Models wear the AsExo-TK2000 exoskeleton for the show. [Photo/sasac.gov.cn]
The AsExo-TK1000 exoskeleton robot was recognized as one of the top 10 major technological achievements made by central State-owned enterprises in 2025. The AsExo-TK2000 is a comprehensively upgraded version and is built around a “human-cloud-home” fully interconnected architecture, which makes it more comfortable to wear, more intelligent and safer.

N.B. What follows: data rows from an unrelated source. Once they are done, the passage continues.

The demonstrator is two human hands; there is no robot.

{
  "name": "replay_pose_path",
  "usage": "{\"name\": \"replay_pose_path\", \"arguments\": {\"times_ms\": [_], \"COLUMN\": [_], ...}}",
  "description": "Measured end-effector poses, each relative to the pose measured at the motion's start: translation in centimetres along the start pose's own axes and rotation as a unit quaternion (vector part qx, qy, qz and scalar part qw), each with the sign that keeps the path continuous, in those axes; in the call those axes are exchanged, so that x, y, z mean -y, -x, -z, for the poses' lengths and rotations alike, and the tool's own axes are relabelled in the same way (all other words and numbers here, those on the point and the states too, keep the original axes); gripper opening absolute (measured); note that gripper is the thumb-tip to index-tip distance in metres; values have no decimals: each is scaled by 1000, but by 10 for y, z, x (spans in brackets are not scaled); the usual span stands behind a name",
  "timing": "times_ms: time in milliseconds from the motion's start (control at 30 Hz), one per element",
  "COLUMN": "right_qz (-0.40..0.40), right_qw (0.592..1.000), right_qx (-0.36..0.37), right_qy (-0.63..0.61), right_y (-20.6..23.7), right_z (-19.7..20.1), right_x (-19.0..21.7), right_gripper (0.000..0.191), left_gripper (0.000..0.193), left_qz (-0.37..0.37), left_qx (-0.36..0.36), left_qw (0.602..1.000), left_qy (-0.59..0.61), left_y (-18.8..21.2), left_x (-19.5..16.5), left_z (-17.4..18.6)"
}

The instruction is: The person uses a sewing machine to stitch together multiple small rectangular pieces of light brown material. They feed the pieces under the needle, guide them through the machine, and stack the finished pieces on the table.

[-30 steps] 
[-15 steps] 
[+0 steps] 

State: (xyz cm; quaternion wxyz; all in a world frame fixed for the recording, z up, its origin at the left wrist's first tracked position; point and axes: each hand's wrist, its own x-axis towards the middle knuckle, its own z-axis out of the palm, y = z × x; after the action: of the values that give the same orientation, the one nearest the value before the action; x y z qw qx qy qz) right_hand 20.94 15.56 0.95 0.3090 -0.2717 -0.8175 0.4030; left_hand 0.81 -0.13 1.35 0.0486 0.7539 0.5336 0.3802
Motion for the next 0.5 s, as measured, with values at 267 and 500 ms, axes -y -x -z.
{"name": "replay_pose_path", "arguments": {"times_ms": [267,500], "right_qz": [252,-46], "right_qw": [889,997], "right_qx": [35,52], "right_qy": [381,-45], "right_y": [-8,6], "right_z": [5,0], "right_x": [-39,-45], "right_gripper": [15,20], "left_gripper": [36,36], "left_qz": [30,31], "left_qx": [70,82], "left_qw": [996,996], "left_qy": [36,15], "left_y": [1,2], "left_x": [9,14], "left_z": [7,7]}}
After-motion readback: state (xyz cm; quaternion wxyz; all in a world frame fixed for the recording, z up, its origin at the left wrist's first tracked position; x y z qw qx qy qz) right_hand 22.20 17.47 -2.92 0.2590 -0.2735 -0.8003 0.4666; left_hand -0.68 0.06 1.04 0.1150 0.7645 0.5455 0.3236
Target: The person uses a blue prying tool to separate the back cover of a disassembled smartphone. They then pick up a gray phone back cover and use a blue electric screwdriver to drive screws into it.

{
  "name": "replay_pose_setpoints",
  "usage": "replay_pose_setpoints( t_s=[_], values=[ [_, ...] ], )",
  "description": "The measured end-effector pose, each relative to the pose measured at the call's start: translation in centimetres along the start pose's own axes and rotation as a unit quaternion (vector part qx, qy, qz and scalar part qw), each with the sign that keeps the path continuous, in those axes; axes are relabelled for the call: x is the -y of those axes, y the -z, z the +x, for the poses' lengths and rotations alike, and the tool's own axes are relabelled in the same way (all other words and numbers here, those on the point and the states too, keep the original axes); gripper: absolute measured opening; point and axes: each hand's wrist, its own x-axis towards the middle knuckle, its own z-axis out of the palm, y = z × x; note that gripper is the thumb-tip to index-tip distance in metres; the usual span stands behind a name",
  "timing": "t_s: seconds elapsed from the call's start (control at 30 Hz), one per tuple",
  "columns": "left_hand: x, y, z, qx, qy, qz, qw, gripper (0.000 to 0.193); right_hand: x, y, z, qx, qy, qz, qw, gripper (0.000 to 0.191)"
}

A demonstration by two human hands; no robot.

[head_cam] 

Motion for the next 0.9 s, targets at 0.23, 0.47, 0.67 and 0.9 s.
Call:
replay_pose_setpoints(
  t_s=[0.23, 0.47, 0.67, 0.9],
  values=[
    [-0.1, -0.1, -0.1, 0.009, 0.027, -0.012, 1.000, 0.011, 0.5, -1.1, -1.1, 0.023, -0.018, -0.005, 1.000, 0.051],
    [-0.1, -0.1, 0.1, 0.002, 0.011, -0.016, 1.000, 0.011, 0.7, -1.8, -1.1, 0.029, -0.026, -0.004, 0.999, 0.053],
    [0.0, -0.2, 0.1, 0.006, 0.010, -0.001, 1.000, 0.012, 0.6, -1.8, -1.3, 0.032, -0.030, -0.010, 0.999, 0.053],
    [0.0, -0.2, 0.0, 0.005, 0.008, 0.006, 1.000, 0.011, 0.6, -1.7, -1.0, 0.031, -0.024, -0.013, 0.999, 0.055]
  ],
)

The new product is made of carbon fiber and weighs only 2.4 kilograms. It can help users reduce leg burden by 12 kg. Featuring biomimetic synchronized movement, it enables smoother starts and stops without abrupt jolts or dragging, reducing physical exertion by 35%. It can be put on within 30 seconds and can be folded into a backpack. It can identify gaits and terrains to switch between eight modes, including running and cycling. In addition, it can evolve with users’ habits and needs no manual adjustments.
When users tumble, it will pop an air bag within 0.1 seconds to protect their hips and torsos. It can automatically send positions and alerts to users’ families as incidents happen, such as falls or prolonged inactivity. It can also share movement data, thereby alleviating the anxiety caused by long-distance care. The product has passed extreme-environment testing ranging from minus 20 degrees Celsius to 60 degrees Celsius as well as that for 10,000 hours of operation.



Different exoskeleton robots are used in people’s daily lives and industrial scenarios. [Photo/sasac.gov.cn]
The subsidiary brand features a consumer lifestyle ecosystem focused on elderly care, sports, and daily mobility, and an industrial-specialized ecosystem targeting logistics, manufacturing, and emergency rescue. The AsExo-TK1000 and AsExo-TK2000, both in the consumer lifestyle ecosystem, have been deployed at hundreds of experience sites in more than 50 cities. Other types of exoskeleton robots for industrial scenarios have been in trial use in multiple logistics centers and vehicle component factories and have been reported to increase handling efficiency by 30 percent.